Sunday, August 16, 2009

Say What, Now?

Okay, seriously, you're all just messing with me, right?

I mean, I just have to ask that, because the alternative is that IQs in this nation have been dropping precipitously, and I really just can't wrap my mind around that possibility. I can't believe that people are truly that gullible . . . or, perhaps, I just don't crawl out from under my rock often enough to truly appreciate that we have become a nation of morons.

You all do realize, right, that just because you read something on the internet doesn't necessarily mean it is true, yes? Because if you think it is, I've got some news for you: your village called, and they want their idiot back.

Let's back up for a minute. Why am I ranting now? Well, I guess because it's illegal to beat some sense into people, and even if it weren't, there are just too many of you for me to get to. Ah, all of those so-called "intellectuals" out there really do make me nostalgic for the Khmere Rouge . . .

In my web wanderings the other day, I stumbled across yet another conspiracy theory about the "ebil gubmint" and its nefarious plots to, well, do away with us all. And, like all such theories, the people pushing it are once again showing their wit . . . or, at least, half of it.

I've got one word for you: "Chemtrails." Haven't heard of that one? Well, that only proves that the Government's propaganda machine has gotten to you. But you will learn, presumably just as you are being led off like a lamb to the slaughter.

Chemtrails are those wispy, thin white cloud-like things that you sometimes see trailing behind aircraft as they fly past. The Government, you see, in an effort to control the size of the population, is using commercial aircraft as a means of delivering chemical weapons in order to poison said population. Those clouds you see trailing behind aircraft are, in reality, an exotic mix of nerve and biological agents. And if you don't believe in that, well, that's only because you can't handle the truth.

Right, this is where I start banging my head on my desk.

According to the theorists, the Government started spraying us all with these poisons in 1997. So, for twelve years now, we've all been subject to a massive chemical attack, the sole purpose of which has been to kill people. Except, no one has actually died from any chemical or biological weapons. Oops.

What these conspiracy theorists call "chemtrails" are actually called "contrails." They aren't exactly a new phenomenon, and certainly didn't just appear within the past decade or so. Aircraft, in fact, have been producing contrails since we first built machines capable of flying high enough to do so.

Once again, folks, this is basic education and physics. One of the things you produce when you burn fuel, in addition to all the stuff that turns your lungs black when you breathe the exhaust, is water vapour. Your oil-burning furnace does it, your car does it, and aircraft engines do it. At the right temperature and above a certain altitude, that water vapour freezes and turns into ice crystals, which is what those white contrails you see behind aircraft are. People have been seeing contrails behind aircraft since the 1930s, but I suppose that it has only been with the advent of the internet that the dumb have been able to find the stupid and find an audience for their inane ramblings.

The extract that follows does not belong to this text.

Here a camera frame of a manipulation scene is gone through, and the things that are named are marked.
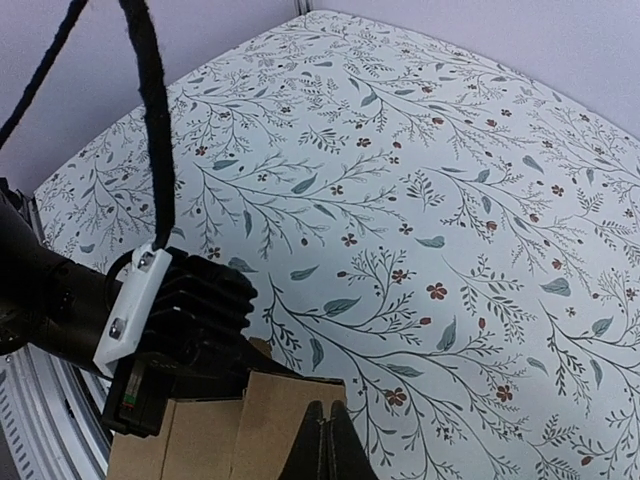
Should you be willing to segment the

Get a grip, people. Your car does exactly the same thing on a really cold day . . . or did you all think that white vapour you see coming out of the tailpipe is the Government using your car to deliver chemical weapons, too? Back to basic physics for a moment, unless you are burning some other impurity in the fuel - like carbn deposits - or not all of the fuel is actually combusting, you can't actually see engine exhaust.

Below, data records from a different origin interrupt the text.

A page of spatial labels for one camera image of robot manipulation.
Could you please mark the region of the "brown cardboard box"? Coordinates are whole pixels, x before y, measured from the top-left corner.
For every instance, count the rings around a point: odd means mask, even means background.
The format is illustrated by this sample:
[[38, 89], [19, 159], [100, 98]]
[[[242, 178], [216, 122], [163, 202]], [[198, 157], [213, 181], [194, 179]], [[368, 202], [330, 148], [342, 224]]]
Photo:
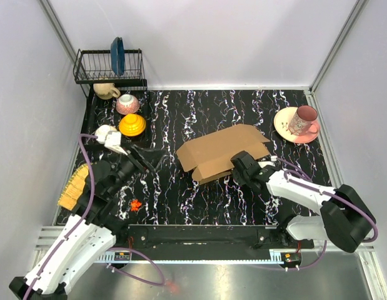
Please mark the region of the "brown cardboard box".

Then again, I suppose it is easier to believe that something like forty thousand commercial airline pilots and air traffic controllers are a part of some massive conspiracy to poison themselves and their families than it is to admit that you are a moron suffering from paranoid delusions of grandeur.

Ask these particular theorists if they know of anyone who has actually died as a result of this, and they tend to come up empty. The problem, you see, is that aircraft contrails only form above twenty thousand feet or so, which would make them completely useless as a means of delivering chemical weapons. That high up, the particulates would be dispersed so much that even if they reached the ground, they wouldn't do so in concentrations high enough to be effetive. Look at it this way: cropdusters tend to release their chemical payloads from a few hundred feet or less. They don't do it from a couple of miles up in the sky. Hmm. I wonder why.

Of course, I suppose I could just be one of those faceless Government minions hell-bent on wiping you all out and instituting the New World Order. But if I am, I have to say that the pay sucks and the fringe benefits are pretty much non-existent. Perhaps I should take that up with the Illuminati. I mean, is health insurance and a two-week paid vacation really too much to ask for? But ask yourself this: the last time you were at the airport, how many chemical canisters did you see being loaded on the airliners? None? That's what I thought.